Ce que la facticité ne prend pas en considération, c’est le potentiel. En tant qu’êtres humains conscients, nous avons le potentiel de changer notre facticité — l’inventaire des faits nous concernant. C’est parce que nous sommes plus ou moins libres de le faire. La seule fois où un être humain peut être une pure facticité, c’est lorsqu’il est mort.

Les êtres humains sont une pleine possibilité et la possibilité transcende la facticité par le choix. Bien que nous ayons un ensemble de faits sur nous qui sont vrais à cette seconde, nous avons toujours la capacité de changer ce que nous sommes, moment après moment. Par exemple, j’aurais pu décider que je courrai un marathon l’année prochaine; les faits à mon sujet viennent de changer.

Votre Vrai Moi et Votre Nouveau Moi Travaillent ensemble

La facticité et la transcendance sont interconnectées, nous ne sommes ni complètement ni l’un ni l’autre, et elles sont liées ensemble pendant que nous vivons nos vies: la transcendance est limitée par la facticité (par exemple, je suis trop petit pour être un joueur de basket-ball professionnel), et la facticité est recréée par la transcendance à chaque moment où nous faisons un choix (J’ai décidé de courir un marathon, c’est donc maintenant un fait que je m’entraîne maintenant à le faire un marathon). Ces deux aspects de mon être sont comme une double hélice en spirale vers le futur alors que je fais mes choix.

La facticité et la transcendance nous rappellent toujours que nous n’avons pas à être ainsi. Vous pouvez être mécontent de certains faits sur vous-même, la transcendance vous rappelle que vous pouvez changer cela. La responsabilité de savoir qui nous terrifie souvent, cela nous donne de l’angoisse. Il est rare de ressentir cette angoisse car le plus souvent, nous sommes distraits de l’angoisse par nécessité.

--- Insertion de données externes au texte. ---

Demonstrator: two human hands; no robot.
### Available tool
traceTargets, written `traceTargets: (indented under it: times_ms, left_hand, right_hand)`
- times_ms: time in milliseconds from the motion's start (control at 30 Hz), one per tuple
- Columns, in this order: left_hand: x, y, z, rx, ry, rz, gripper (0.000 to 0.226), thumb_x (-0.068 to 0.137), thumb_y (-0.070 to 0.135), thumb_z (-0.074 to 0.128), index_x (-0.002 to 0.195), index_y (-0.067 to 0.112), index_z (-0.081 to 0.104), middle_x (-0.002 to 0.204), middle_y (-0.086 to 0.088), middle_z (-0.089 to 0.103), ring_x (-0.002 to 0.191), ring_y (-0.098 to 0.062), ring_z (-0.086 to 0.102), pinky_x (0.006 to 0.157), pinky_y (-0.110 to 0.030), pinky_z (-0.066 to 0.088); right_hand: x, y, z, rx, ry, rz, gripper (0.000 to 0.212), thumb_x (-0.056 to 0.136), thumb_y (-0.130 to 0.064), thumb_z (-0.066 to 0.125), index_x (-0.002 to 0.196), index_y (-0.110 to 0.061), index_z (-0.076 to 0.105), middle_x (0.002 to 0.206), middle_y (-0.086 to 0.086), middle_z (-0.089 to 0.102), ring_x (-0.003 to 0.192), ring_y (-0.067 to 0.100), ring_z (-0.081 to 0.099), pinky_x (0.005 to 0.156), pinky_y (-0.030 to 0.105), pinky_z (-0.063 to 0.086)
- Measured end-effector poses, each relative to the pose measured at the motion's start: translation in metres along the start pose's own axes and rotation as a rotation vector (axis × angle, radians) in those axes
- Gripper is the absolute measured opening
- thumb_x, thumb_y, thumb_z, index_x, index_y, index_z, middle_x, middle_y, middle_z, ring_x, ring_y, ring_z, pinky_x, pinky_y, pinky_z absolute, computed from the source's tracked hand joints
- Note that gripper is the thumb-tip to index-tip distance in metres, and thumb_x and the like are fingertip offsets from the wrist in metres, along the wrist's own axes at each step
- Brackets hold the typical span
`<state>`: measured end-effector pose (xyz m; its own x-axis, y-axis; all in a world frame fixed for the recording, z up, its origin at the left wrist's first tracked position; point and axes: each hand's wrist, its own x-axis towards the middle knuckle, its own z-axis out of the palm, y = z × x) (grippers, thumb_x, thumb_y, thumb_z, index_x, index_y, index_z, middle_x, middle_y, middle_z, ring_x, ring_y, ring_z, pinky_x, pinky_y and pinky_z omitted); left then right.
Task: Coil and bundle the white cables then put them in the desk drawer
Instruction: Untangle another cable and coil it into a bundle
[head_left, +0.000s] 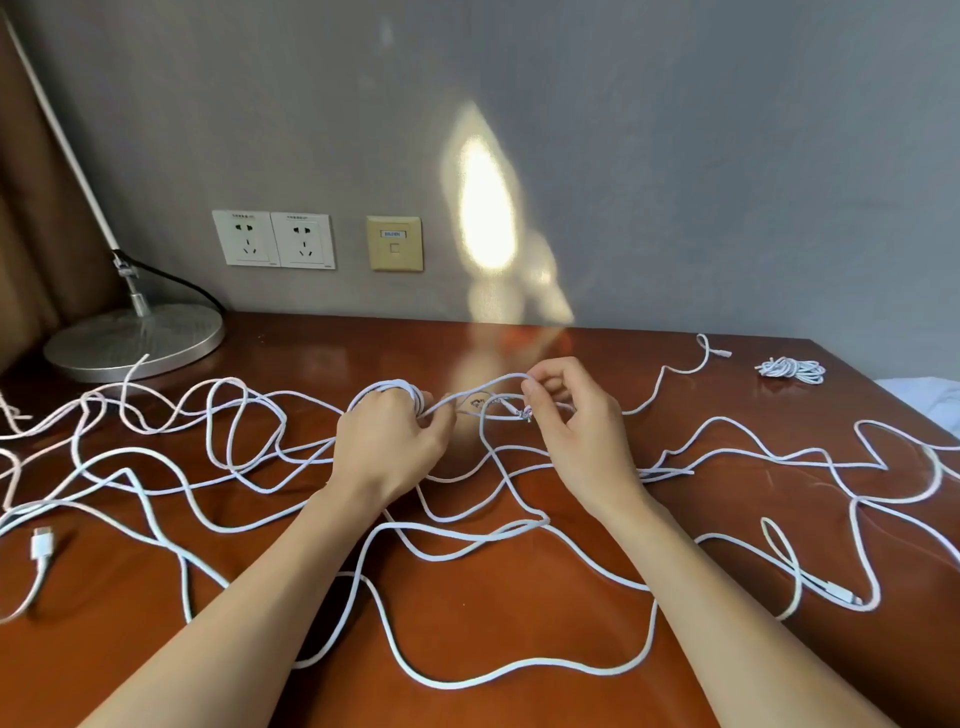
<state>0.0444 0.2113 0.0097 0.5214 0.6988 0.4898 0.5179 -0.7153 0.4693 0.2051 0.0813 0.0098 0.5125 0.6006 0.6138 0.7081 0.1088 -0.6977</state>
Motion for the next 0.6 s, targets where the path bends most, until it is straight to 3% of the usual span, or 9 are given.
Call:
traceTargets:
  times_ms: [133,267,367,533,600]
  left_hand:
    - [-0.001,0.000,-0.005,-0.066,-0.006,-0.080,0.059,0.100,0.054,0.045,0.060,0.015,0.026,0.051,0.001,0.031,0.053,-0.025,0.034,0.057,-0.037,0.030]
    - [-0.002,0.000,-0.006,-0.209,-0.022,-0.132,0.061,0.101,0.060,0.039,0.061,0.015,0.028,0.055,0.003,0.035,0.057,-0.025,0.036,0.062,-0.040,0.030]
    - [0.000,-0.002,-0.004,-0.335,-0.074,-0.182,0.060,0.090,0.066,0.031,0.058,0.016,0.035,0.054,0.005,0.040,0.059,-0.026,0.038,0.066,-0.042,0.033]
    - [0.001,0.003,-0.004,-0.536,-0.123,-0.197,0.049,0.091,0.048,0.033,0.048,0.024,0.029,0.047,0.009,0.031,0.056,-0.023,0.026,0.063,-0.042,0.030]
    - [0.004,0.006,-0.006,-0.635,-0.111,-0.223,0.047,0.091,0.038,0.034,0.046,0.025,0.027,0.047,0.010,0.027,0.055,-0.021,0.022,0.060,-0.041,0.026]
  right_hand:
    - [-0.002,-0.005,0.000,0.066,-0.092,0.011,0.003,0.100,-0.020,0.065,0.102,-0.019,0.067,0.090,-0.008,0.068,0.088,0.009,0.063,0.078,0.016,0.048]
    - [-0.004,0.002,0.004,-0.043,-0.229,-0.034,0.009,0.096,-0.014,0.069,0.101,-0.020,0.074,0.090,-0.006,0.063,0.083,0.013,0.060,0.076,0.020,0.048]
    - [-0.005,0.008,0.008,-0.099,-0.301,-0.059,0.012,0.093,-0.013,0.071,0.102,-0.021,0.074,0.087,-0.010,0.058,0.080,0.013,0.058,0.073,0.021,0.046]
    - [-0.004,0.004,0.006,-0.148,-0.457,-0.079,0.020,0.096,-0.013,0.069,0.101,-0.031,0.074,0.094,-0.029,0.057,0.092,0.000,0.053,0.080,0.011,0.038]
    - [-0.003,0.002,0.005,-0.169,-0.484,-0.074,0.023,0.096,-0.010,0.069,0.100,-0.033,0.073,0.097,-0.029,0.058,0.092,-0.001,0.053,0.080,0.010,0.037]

Nous devons nous lever le matin pour aller travailler par nécessité, bien sûr, mais le fait que nous travaillions 9 à 5 est finalement notre choix. La nécessité est donc une distraction superficielle de l’angoisse qui vient de la liberté. Alors, où nous cachons-nous lorsque nous sommes vraiment confrontés à nos propres décisions?

Mauvaise foi

Face à l’angoisse que nous pose la transcendance, nous nous réfugions dans une facticité excessive, nous essayons d’embrasser entièrement l’être objet. Sartre utilise l’exemple d’un serveur (Sartre écrivait probablement dans un café à ce moment-là). Le serveur se tient très droit, a affecté les manières dans son discours et il marche d’une manière particulière.

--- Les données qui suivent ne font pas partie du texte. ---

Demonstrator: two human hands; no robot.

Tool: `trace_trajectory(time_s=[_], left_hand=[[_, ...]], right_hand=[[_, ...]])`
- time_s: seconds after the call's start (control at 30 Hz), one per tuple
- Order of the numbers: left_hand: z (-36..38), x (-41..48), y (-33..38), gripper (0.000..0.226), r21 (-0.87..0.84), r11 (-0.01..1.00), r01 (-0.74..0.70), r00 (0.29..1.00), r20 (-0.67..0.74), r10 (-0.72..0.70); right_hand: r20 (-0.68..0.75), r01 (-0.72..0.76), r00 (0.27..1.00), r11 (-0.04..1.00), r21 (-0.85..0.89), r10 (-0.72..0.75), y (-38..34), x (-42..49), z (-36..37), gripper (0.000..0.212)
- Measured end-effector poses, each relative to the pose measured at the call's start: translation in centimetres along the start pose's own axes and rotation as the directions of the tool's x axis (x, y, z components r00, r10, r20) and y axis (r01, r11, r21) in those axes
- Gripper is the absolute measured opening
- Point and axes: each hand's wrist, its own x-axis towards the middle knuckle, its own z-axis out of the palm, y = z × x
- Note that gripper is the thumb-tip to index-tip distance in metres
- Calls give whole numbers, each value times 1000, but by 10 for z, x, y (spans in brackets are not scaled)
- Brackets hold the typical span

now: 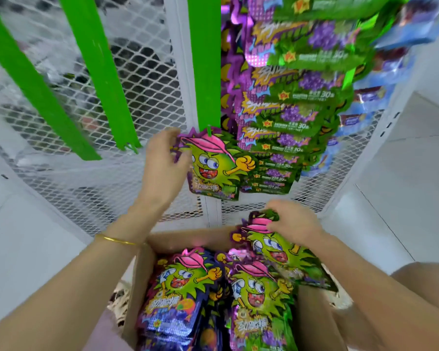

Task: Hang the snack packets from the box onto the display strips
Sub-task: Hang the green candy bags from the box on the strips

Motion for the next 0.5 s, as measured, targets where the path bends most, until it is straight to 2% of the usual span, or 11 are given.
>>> trace_trajectory(time_s=[0.07,0.2,0.33,0.37,0.43,0.5], left_hand=[[-2,21,16,40,-22,999,-23,998,-58,22],[4,49,37,38,-104,993,-56,994,-96,46],[9,61,49,33,-189,982,10,997,-79,-25],[9,63,49,29,-199,980,29,998,-56,-41],[4,63,51,18,-207,977,46,999,6,-46],[-4,62,57,9,-206,974,93,992,103,-73]], right_hand=[[-32,63,998,998,10,-62,-11,-5,-30,37],[-73,178,983,974,138,-169,-24,-4,-70,42],[-177,236,967,913,331,-186,-34,2,-80,44],[-227,262,956,891,370,-186,-38,3,-83,37],[-336,295,927,882,368,-170,-47,5,-91,10],[-419,321,891,895,308,-176,-61,6,-101,37]])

” essayant d’imiter dans sa marche la rigidité inflexible d’une sorte d’automate his ses gestes et même sa voix semblent être des mécanismes…. il joue à être serveur dans un café.” – L’Être et le néant

Sartre souligne que ce serveur joue le rôle d’un serveur, il se prive de son propre “soi” comme être de possibilités. Ce serveur parle-t-il et agit-il de cette manière lorsqu’il est parmi ses amis ou sa famille? Bien sûr que non. Il se réconcilie avec ce en quoi il a confiance comme meilleur moyen d’être serveur et de gagner de l’argent. Le mot clé étant “foi— – mauvaise foi.

Sartre utilise cet exemple extrême pour montrer que nous sommes tous sensibles à la mauvaise foi. Nous nous décrivons et faisons des proclamations sur ce que nous sommes pour nous objectiver pour les autres. Nous le faisons parce que pour vraiment prendre le contrôle de nos vies, il faut énormément d’efforts. La possibilité est l’angoisse, et la mauvaise foi comme moyen de l’exclure (pas seulement de nous en distraire).

Embrasser l’authenticité

Sartre a parlé d’une “éthique de l’authenticité”, mais n’a jamais vraiment intégré cette idée dans un système éthique qui pourrait expliquer une bonne conduite. Sartre croyait que la sincérité était le contraire de la mauvaise foi, mais la sincérité n’est ni intrinsèquement vertueuse, ni ne explique pourquoi nous entrons en première place dans la mauvaise foi. Sartre a eu du mal à rendre compte de la vertu.